When examining individual combinations in more detail, it was found that some power lines appear more than one time on different lists, i.e., disconnection of the mentioned lines has the greatest influence on the overloading of operational lines, which depends on the network topology, generators, and load distribution in the electricity transmission network.
Based on the results of our study, the most rational solution (offering the best accuracy to computational demand ratio) is to use a threshold of 20%. The 30% combined lists provide slightly better results, but the number of combinations is two times higher (in comparison to the case of the 20% combined lists), which results in the double calculation time of the contingency combinations. This is especially important for identifying critical power transmission lines when planning daily or hourly work modes.
During the investigation, it was found that the most efficient way to rank lines was to use the Ratio of LF/Sn indicator, while the lowest efficiency was achieved using the parameter Sn of power transmission line. Further research will be focused on the use of weighted factors on each of the three lists. Such an approach may lead to a more efficient construction of the combined list.

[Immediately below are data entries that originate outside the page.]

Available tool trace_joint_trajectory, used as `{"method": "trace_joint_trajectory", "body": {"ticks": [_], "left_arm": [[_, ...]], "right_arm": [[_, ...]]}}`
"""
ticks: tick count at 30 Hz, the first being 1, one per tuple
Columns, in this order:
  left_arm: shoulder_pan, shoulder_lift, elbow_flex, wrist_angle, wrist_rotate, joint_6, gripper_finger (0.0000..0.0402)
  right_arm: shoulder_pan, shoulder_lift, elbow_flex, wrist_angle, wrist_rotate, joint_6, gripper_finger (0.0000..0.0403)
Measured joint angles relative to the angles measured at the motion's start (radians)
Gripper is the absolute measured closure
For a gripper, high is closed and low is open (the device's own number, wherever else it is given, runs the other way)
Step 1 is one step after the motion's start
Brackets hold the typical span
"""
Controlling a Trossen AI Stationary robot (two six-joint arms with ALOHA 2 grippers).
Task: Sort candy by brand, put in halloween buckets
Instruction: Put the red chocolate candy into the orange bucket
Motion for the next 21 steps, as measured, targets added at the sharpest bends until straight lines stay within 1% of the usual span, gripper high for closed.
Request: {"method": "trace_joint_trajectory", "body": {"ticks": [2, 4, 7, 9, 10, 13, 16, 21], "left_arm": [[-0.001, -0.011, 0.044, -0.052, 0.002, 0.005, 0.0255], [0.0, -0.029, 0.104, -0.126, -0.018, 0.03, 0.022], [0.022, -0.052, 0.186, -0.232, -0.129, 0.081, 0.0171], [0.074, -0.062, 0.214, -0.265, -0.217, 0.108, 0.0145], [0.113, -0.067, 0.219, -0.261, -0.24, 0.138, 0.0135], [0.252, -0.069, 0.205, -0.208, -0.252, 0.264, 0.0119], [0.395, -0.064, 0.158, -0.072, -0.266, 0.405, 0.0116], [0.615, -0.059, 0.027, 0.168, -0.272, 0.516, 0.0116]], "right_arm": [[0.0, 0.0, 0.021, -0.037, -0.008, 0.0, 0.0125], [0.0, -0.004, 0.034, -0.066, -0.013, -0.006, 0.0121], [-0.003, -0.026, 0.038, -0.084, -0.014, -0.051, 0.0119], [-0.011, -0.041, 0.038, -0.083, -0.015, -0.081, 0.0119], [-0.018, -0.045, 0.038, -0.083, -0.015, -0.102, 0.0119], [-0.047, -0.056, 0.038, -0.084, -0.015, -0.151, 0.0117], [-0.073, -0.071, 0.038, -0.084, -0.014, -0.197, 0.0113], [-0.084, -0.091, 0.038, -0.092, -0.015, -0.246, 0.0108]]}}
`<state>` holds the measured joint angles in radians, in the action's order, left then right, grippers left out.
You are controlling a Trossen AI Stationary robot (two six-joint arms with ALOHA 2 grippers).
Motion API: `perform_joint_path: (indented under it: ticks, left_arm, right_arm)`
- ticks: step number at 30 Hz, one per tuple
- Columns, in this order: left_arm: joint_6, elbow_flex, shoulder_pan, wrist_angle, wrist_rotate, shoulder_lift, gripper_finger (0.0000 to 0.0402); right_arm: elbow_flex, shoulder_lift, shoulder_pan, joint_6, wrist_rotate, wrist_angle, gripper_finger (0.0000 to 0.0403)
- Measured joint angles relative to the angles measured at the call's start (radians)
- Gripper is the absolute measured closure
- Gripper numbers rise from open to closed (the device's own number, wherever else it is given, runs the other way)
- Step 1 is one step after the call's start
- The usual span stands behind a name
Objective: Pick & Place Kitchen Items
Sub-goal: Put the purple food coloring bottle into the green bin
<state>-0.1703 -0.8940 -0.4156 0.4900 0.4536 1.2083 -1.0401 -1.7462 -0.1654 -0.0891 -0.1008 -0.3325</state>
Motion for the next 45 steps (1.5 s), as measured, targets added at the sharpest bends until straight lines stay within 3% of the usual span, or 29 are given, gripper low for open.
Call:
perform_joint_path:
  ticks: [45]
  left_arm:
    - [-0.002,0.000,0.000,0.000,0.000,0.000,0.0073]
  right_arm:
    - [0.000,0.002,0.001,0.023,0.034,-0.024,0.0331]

It is necessary to note that our simulations were performed on the Baltic electricity system. Each power system differs in the topology of its power lines, the number of nodes, and the distribution of load and generation in the system. Therefore, the application of our ranking method to another system requires N-2 simulations to determine the rational size of the list of ranked lines based on the three indicators mentioned above.
5. Conclusions
A new method for ranking lines of the electricity transmission network has been developed. The method allows for the determination of the most critical pre-emergency modes by using normal/pre-emergency mode calculations, which sometimes allows us to reduce the computational and other resources required, including simulation time. The time aspect is especially important when working with large power systems, which also include electricity transmission networks. Based on our investigation, it is recommended to use a combined set 20% (of every criterion), i.e., percentage value from the total number of power transmission lines, because the accuracy is slightly lower than that obtained with a set of 30%, but the number of combinations is more than two times lower, or the simulation time is two times faster. This is especially important for identifying critical power transmission lines when planning daily, hourly, or 15 min. operation modes.

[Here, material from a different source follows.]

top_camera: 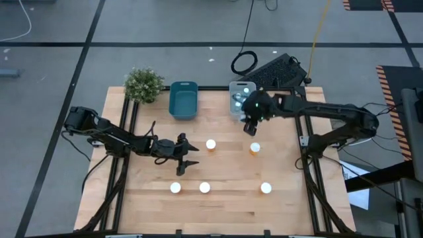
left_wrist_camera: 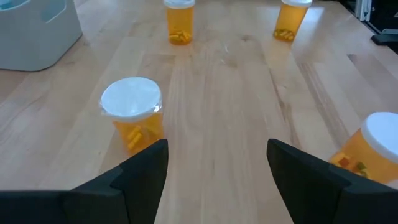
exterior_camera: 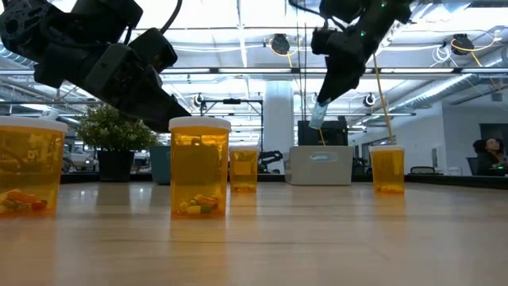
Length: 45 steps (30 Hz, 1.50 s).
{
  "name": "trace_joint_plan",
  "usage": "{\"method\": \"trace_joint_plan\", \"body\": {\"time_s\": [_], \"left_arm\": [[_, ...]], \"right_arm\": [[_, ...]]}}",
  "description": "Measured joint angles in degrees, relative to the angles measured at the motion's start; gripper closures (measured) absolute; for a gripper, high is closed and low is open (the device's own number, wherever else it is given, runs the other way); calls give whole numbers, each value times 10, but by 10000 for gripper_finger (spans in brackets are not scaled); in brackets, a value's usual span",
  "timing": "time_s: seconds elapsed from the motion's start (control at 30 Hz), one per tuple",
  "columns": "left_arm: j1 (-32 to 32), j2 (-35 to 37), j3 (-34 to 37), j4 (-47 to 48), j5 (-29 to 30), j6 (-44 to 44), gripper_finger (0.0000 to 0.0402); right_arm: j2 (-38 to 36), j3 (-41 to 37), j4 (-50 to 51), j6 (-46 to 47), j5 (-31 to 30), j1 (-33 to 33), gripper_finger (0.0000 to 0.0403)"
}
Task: Pick and place medicine bottles into bin by pill shape (circle, oval)
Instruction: Put the blue pill bottle into the gray bin
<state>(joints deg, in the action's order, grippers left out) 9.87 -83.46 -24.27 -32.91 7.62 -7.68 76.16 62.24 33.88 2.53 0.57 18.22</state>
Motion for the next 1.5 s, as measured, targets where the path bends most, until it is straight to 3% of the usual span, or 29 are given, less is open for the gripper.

The three most effective parameters determined during this study are used in the developed methodology for ranking electric transmission lines: Sn—design capacity of the power line, MVA; LF (line flow)—power flow in an electric transmission line, MVA, and the ratio of LF/Sn.
High reliability of the Baltic electricity system has been confirmed: maximum load level (the most loaded power transmission line) with the loss of two lines varied in the range from 64.1% (during the summer minimum mode, power system load—5 GW) to 114.8% (the winter maximum mode, power system load—6.5 GW).
The proposed method addresses only one step in the reliability assessment of a power system. The use of our approach reduces the simulation time and selects the most important/critical lines of the system, but still an N-k contingency analysis is required. Our future work will be focused on post-contingency mode evaluation.